465 Mon pays par mes soins s’est longtemps défendu,
J’ai reculé sa chute autant que je l’ai dû ;
Loin de me repentir de ce fameux ouvrage,
Que n’ai-je pour sa gloire encore fait davantage,
Que n’ai-je pu ranger la Grèce sous ses lois,
470 Et détruire l’orgueil et l’empire des rois.
Voilà mes sentiments, je ne veux point les taire,
Et ne m’attache point à calmer ta colère ;
Verse pour me punir, si je t’ose offenser,
Ce reste de mon sang que l’âge allait glacer ;
475 Mais songe pour le moins quand tu vas le répandre,
Qu’il fut jadis sacré pour le grand Alexandre ;
Que ce roi, qui du monde a conquis la moitié,
Après m’avoir connu m’offrit son amitié,
Et m’en fit confirmer les premiers témoignages,
480 Par d’honorables soins et de précieux gages ;
Je ne te dis plus rien. Frappe, perce ce coeur
Rempli pour ses devoirs de la plus vive ardeur,
Et donne à l’univers par ce noir sacrifice
Un exemple éclatant d’horreur et d’injustice,
485 Tandis que par les miens trahi, persécuté,
J’en donne un de constance et de fidélité."
CHRISIS
Ô force plus qu’humaine ! Ô merveilleux courage.
ALCINOUS
Cassander étonné d’entendre ce langage,
De mouvements divers en secret combattu,
490 Est forcé malgré lui d’admirer sa vertu ;
"Va, lui dit-il, reçois le jour que je te laisse,
Sois toujours l’ornement et l’honneur de la Grèce :
Plus pénétré d’estime encore que de pitié,
Je me fais un bonheur d’avoir ton amitié,
495 Ne la refuse pas. C’est un roi qui te prie,
Et libre, va revoir et servir ta patrie.
CHRISIS
Ainsi de mes ennuis le cours est terminé.
ALCINOUS
Et moi plus que jamais à souffrir condamné,
Je frémis des malheurs que le sort me présente,
500 Votre infortune cesse et la mienne s’augmente,
Trop digne d’exciter votre compassion,
Je suis plus malheureux que n’était Phocion.
CHRISIS
Vous, Seigneur, quel malheur peut troubler votre vie ?
ALCINOUS
Hélas, Madame, hélas ! Faut-il que je le die ?
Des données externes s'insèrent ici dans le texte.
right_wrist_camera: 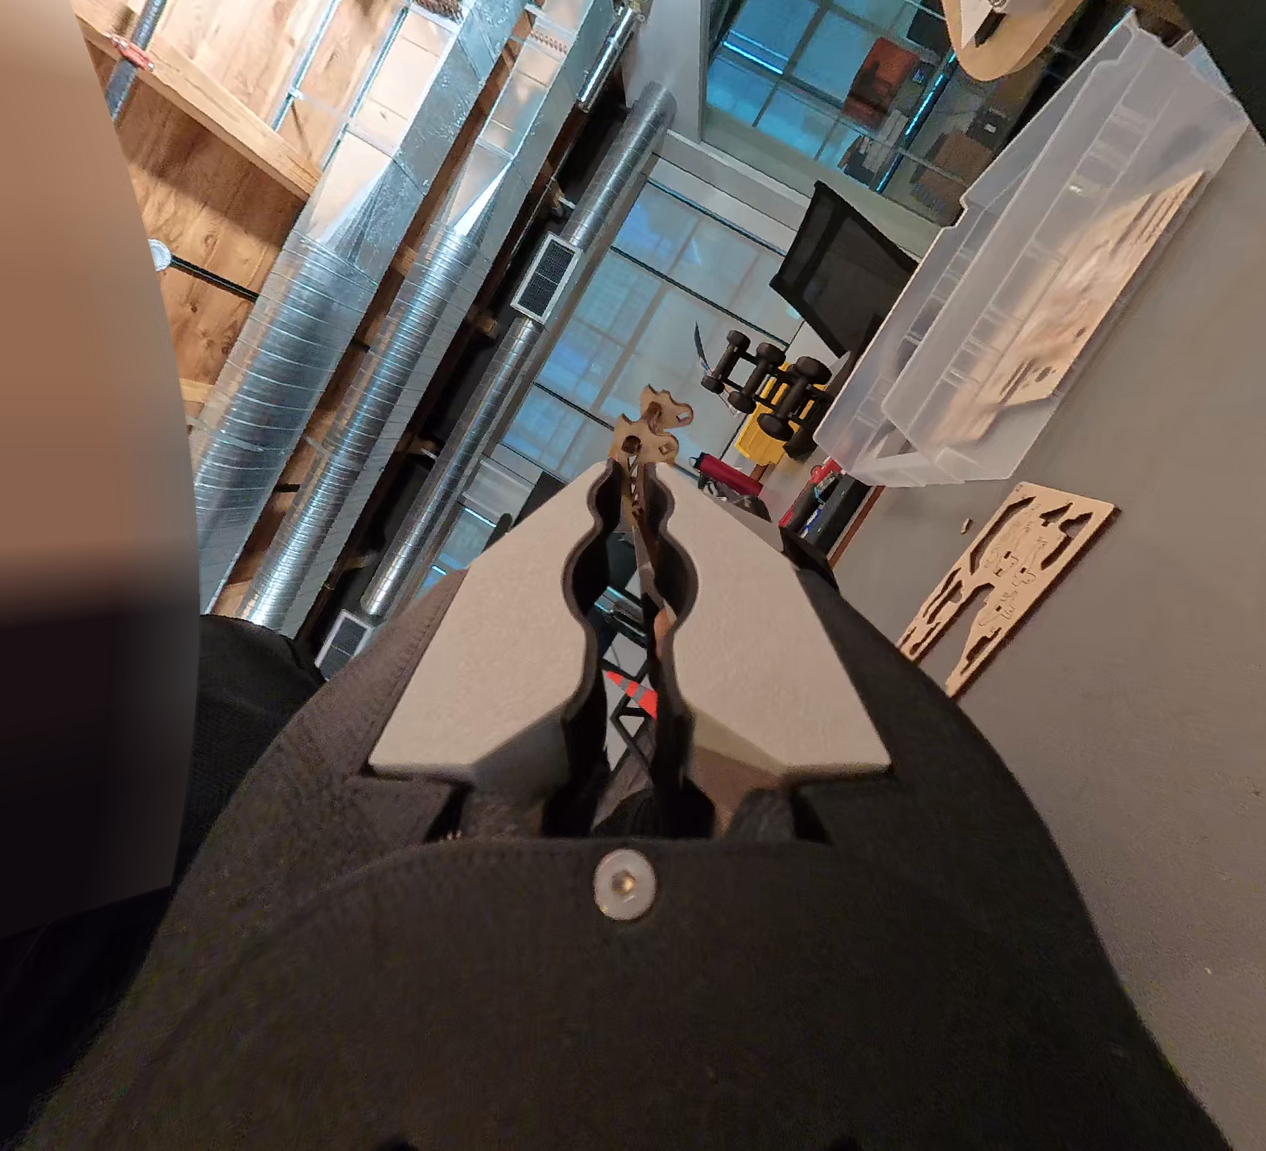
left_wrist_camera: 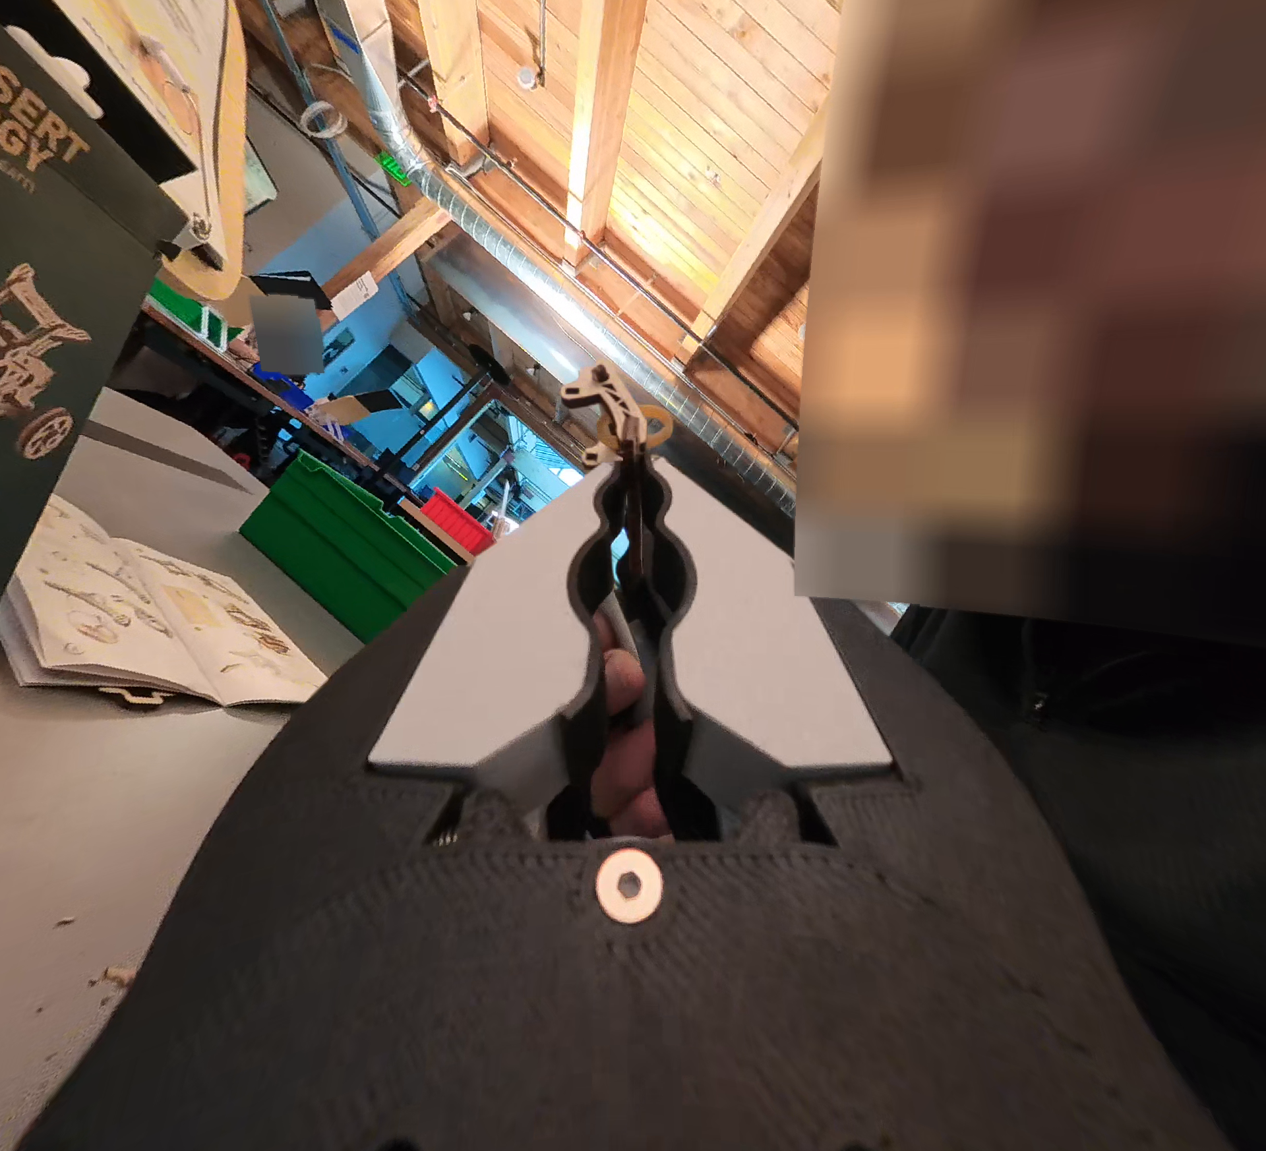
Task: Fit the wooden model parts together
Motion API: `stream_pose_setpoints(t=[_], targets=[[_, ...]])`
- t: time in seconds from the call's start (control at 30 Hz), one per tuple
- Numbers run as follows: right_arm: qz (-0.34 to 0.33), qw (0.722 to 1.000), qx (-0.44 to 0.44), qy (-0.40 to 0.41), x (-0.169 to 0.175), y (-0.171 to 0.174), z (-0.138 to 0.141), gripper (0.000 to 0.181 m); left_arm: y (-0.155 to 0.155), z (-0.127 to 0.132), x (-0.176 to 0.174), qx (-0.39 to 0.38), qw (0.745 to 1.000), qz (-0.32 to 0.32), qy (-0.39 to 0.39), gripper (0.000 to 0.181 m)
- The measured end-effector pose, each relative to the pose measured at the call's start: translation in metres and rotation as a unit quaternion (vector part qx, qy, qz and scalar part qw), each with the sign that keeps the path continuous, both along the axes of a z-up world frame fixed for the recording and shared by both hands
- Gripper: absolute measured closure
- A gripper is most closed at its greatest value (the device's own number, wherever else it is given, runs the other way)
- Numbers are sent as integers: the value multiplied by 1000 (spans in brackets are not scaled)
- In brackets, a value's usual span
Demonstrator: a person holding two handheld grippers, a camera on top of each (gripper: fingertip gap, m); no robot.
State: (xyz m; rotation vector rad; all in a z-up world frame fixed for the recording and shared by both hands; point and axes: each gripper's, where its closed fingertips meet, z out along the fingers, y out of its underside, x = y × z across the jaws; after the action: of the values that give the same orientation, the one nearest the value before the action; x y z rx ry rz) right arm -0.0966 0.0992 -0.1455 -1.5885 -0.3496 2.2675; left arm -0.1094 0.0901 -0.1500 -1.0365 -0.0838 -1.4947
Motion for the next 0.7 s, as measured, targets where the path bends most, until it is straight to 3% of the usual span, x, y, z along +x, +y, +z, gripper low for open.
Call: stream_pose_setpoints(t=[0.3,0.7], targets=[[-39,999,22,8,5,3,-2,178,4,2,6,-17,1000,9,-23,178],[-27,998,55,-1,7,0,-5,178,5,0,15,-38,999,14,-5,180]])
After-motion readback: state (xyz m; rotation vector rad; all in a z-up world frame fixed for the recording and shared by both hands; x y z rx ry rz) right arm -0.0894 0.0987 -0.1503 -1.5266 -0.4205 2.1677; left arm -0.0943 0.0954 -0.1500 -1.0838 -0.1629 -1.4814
505 Cet aveu dangereux loin de me soulager,
Dans un gouffre nouveau peut encore me plonger ;
Toutefois, dut ma peine en devenir plus rude,
Elle me plaira mieux que mon incertitude ;
Mais quoi, près d’expliquer le malheur de mon sort,
510 Mon courage abattu succombe à cet effort ;
Je commence un discours qu’après je désavoue,
Et ma langue interdite à regret se dénoue,
C’est vous en dire assez. Mes esprits éperdus,
Mes regards incertains, mes soupirs confondus,
515 Le long saisissement, ma surprise soudaine,
Cette source de pleurs que je retiens à peine,
Et la crainte surtout d’aigrir votre courroux ;
Tout ne vous dit-il pas que j’expire pour vous ?
ALCINOUS
Ah, Seigneur ! Cet aveu ne doit point vous surprendre,
520 Madame, et longtemps vous devez vous attendre
À voir un jour enfin éclater cette ardeur,
Que jusqu’à ce moment j’ai caché dans mon coeur
Mais que déjà cent fois vous auriez dû connaître,
Si vous songiez aux feux que vos beaux yeux font naître ;
525 J’ai vu le premier jour sans vouloir me flatter,
Quelles difficultés j’avais à surmonter,
Mais mon ardeur s’irrite encore par ces obstacles,
L’amour en ma faveur me promet des miracles :
Si je ne trouve pas un dernier malheur,
530 L’obstacle le plus grand au fond de votre coeur ;
Surtout, je ne veux point que la reconnaissance
Vous force, malgré vous à quelque complaisance ;
Si ma flamme vous gêne, ou ne vous touche pas,
Prononcez sans remords l’arrêt de mon trépas :
535 J’ai servi Phocion par égard pour lui-même,
Et ne l’ai point servi parce que je vous aime,
Ce serait me traiter avec indignité
Qu’imputer à l’amour ma générosité,
J’aimai de Phocion la vertu consommé,
540 Dans un autre que lui je l’aurais estimée,
Et pour un inconnu lâchement opprimé
Avec la même ardeur mon bras se fut armé ;
Vous ne me devez rien. N’écoutez donc Madame,
Que les seuls mouvements que vous dicte votre âme,
545 Parlez, parlez sans crainte, et ne voyez en moi,
Que mon coeur, mon respect, mon amour et ma foi.
ALCINOUS
Hélas ! Achevez.
CHRISIS
Hélas ! Achevez. Ciel !
ALCINOUS
Hélas ! Achevez. Ciel ! Ah ! C’est trop vous contraindre,
Quel serait mon bonheur si vous pouviez me plaindre ?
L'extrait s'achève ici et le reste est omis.